Read Also: FG urges MDAs to replicate Efficiency Units to reduce cost of governance

“In years past COPs have become an avenue for many companies to greenwash their polluting businesses and foist dangerous distractions from real climate action. This hinders the meaningful participation of African communities and the rest of the Global South in shaping climate policies that will primarily affect them.”

Hwei Mian Lim of Women and Gender Constituency said: “If governments had required oil and gas groups to decarbonise from the outset in line with what science says is needed to limit climate change’s worse impacts, we would not be in our current state of all-out emergency.

“We are where we are because of years of denial, delay and false solutions from the very groups that are responsible for the problem.”

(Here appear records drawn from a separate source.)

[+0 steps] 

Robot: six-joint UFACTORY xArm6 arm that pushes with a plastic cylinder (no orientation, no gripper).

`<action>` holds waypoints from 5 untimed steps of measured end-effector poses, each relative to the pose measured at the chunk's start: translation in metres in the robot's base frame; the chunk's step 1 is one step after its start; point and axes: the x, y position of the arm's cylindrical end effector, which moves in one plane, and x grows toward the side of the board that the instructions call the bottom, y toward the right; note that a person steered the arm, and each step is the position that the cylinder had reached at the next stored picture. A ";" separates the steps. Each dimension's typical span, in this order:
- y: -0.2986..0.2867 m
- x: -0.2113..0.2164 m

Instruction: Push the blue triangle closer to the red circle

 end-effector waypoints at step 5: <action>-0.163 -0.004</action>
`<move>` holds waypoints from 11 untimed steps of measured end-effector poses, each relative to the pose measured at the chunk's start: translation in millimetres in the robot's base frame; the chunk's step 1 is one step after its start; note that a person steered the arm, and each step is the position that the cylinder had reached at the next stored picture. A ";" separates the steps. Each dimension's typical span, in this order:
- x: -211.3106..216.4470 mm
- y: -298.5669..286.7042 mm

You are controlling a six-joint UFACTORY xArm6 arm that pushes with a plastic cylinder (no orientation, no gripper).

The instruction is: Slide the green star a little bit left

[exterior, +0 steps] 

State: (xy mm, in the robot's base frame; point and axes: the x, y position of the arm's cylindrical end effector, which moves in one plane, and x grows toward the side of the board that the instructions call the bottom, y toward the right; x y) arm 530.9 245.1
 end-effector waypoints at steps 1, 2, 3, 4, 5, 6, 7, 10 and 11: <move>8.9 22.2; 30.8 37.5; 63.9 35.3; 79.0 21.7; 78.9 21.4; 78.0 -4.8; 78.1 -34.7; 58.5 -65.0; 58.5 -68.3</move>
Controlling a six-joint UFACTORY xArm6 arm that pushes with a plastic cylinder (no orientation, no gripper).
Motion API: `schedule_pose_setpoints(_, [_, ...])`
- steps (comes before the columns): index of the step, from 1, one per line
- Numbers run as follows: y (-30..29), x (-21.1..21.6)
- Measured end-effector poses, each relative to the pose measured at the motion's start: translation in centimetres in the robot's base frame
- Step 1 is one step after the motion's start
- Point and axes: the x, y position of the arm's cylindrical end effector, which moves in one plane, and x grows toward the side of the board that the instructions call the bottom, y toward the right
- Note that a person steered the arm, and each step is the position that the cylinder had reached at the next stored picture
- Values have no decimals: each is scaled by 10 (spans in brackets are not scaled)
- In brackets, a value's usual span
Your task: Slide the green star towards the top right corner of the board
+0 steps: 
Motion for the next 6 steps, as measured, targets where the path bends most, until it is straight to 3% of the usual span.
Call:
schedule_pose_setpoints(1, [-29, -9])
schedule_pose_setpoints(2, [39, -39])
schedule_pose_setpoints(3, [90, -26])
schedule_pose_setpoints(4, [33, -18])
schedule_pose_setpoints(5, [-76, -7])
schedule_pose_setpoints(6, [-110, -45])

Corporate access and lobbying at UN climate talks isn’t limited to the fossil fuel industry. Although not included in this analysis, other polluting industries implicated in the climate crisis including finance, agribusiness and transportation are also well represented at COP28.

“Our estimate is likely to be conservative. KBPO only counts delegates who openly disclose their connections to fossil fuel interests and not those who access the talks using different professional affiliations. KBPO also relied solely on public sources like company websites, news coverage or databases like InfluenceMap’s to connect delegates to fossil fuel interests.

“This year for the first time, people attending COP28 were required to disclose who they represent, revealing many lobbyists who would likely have attended previous COPs incognito, thanks to sustained pressure from civil society groups.

Last year, KBPO’s analysis showed that at least 636 fossil fuel lobbyists were granted access to the COP27 climate talks in Egypt, up from 503 the year before that in Glasgow. And recent findings from KBPO have also found that fossil fuel lobbyists have attended COPs at least 7200 times over the last two decades.

The Kick Big Polluters Out campaign is calling on the UN climate body and governments to continue on the road towards a robust Accountability Framework to address the problem at its root, as with the tobacco industry at the World Health Organisation (WHO) tobacco treaty talks.

Programmes Manager at Corporate Accountability and Public Participation Africa (CAPPA), Ogunlade Olamide Martins said: “To share seats with the Big Polluters in climate change conversations is to dine with the devil. This unholy matrimony will only endorse “conflict of interest” and further facilitate the silence of honest agitation. COP’s conclusions must be independent of industries’ parasitic influences and must only address the concerns of the vulnerable masses.”

The top 10 most climate-vulnerable nations with delegations at COP28 are: Somalia (366), Chad (554), Niger (135), Guinea-Bissau (43), Micronesia (26), Tonga (79), Eritrea (7), Liberia (197), Solomon Islands (56) and Mali (146).